Koch Vision // 1972 // 411 Minutes // Not Rated
Reviewed by Judge Kristin Munson (Retired) // April 9th, 2008
Love means never having to say you're sorry for sleeping with her sister, already being married, coveting his father, leaving her pregnant, or throwing acid in their face.
The DVD case for Country Matters leads me to believe that the copy writer was either having fun with the April Fool's street date or occupies a bizarre alternate universe where the Marquis DeSade writes books about rainbow-belching bunny rabbits and Uwe Boll cares about filmmaking. Describing the series as "provocative and heartwarming" and hyping actors from PBS staples like Fawlty Towers and Are You Being Served? prepares you for a light period drama and is about as accurate as a Medieval pregnancy test.
Country Matters was an anthology of H. E Bates and A. E. Coppard adaptations that aired on Masterpiece Theatre throughout the '70s, and the dramatizations are a Bingo game of Masterpiece cliché, including starched acting, longing glances, endless rain, and pauses so pregnant they're three weeks past their due date. Bates may best be known for nostalgic country fare like My Uncle Silas and The Darling Buds of May, and Coppard for his slightly Gothic rural tales, but producers ignored the authors' usual in favor of rape, death, betrayal, and life's crushing disappointments. You can't take a step without stumbling over an unwanted infant or dishonorable lover, making for a relentlessly and unnecessarily miserable experience.
The DVD collects eight randomly selected episodes from both seasons. Stories are so sparse that sometimes a single sentence can give away the entire hour, but they all boil down to the same plot: Boy meets girl, romance ensues, things end badly. Wash with bitter tears and multiply by eight. Episodes don't close so much as cut off. Not only are the endings abrupt, but they're all dreary and confusing in a way that makes Finnegans Wake seem like Finian's Rainbow.
The box's promise of romantic period dramas isn't entirely a lie. There's the occasional sweet story, like the slow romatic dance between a lonely, illiterate farmer and his honest and worldly housekeeper in "The Little Farm" or the slightly madcap "The Sullens Sisters," but they're hard to enjoy when you're waiting for the other shoe to drop. Once you realize that every tale is going to finish with an unhappy twist, watching becomes an exercise in masochism. "The Mill" spends an agonizing 22 minutes following the daily routine of a servant girl before going straight to the most obvious plot device, and the whole time it's dragging its feet, it's kicking the simple-minded main character around like a brain-damaged puppy.
The one bright spot is the talent involved in making the series. Recognizable faces like Ian McKellan, Gods and Monsters, Peter Firth (MI-5), and Pauline Collins (Harriet Jones of Doctor Who, Shaun of the Dead) get to play in meticulously designed sets and real country locations. The costumes range from Gibson Girl illustrations to filthy farm togs filled with authentically grimy people.

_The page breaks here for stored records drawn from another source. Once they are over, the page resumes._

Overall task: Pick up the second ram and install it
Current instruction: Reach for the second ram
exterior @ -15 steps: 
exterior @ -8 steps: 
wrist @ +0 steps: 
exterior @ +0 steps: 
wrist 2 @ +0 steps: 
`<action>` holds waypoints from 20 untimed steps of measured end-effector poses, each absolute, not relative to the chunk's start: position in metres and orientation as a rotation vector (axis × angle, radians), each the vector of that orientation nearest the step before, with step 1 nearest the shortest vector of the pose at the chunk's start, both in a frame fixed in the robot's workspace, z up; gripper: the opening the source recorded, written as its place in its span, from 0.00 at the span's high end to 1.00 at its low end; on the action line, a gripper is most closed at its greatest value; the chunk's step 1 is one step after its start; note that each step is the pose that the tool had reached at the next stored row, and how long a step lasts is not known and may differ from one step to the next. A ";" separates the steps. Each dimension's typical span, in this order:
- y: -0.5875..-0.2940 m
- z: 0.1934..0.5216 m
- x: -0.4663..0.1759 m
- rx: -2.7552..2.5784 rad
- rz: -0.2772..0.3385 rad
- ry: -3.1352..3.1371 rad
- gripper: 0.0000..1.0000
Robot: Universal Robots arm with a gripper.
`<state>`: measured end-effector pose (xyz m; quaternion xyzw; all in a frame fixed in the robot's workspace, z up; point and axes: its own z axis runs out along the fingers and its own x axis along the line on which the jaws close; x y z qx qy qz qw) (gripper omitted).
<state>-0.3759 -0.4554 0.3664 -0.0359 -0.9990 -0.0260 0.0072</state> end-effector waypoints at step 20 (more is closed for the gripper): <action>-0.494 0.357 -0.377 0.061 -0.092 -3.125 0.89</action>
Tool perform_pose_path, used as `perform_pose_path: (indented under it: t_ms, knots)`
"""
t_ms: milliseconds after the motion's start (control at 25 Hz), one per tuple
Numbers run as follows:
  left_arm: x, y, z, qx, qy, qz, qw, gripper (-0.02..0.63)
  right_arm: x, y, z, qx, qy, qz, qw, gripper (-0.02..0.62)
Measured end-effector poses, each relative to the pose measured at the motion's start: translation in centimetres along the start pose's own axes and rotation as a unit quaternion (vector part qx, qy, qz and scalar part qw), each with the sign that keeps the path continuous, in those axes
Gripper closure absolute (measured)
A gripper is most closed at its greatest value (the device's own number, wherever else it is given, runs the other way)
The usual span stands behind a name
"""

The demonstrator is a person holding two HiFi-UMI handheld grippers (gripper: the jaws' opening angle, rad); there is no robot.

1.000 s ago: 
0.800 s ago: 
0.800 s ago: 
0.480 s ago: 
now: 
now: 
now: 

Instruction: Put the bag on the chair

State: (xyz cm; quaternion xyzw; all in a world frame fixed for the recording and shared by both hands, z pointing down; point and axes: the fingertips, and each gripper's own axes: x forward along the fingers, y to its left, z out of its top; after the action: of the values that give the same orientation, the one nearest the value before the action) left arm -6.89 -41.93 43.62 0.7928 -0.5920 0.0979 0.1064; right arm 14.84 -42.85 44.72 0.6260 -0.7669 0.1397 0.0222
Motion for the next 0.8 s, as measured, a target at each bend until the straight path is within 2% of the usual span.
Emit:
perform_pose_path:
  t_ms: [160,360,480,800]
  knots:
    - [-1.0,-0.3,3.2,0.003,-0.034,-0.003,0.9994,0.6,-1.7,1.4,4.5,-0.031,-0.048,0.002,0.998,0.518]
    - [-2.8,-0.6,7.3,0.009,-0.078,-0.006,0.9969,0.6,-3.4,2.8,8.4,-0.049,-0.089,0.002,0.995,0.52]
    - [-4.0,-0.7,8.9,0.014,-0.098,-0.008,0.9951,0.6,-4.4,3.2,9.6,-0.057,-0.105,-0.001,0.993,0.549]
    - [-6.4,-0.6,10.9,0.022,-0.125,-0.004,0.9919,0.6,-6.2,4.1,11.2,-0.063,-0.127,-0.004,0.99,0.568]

Because it was made in the early '70s, Country Matters was recorded on a combination of film and video. The video sequences may be stagy and claustrophobic, but at least you can see and hear. The filmed portions are murky and spattered with visual debris; a discolored line sits dead center through most of the "The Mill," and several scenes filmed in authentic country houses are so dark you can't see what's going on. The audio is quiet and muddy, and there are no subtitles to help you out.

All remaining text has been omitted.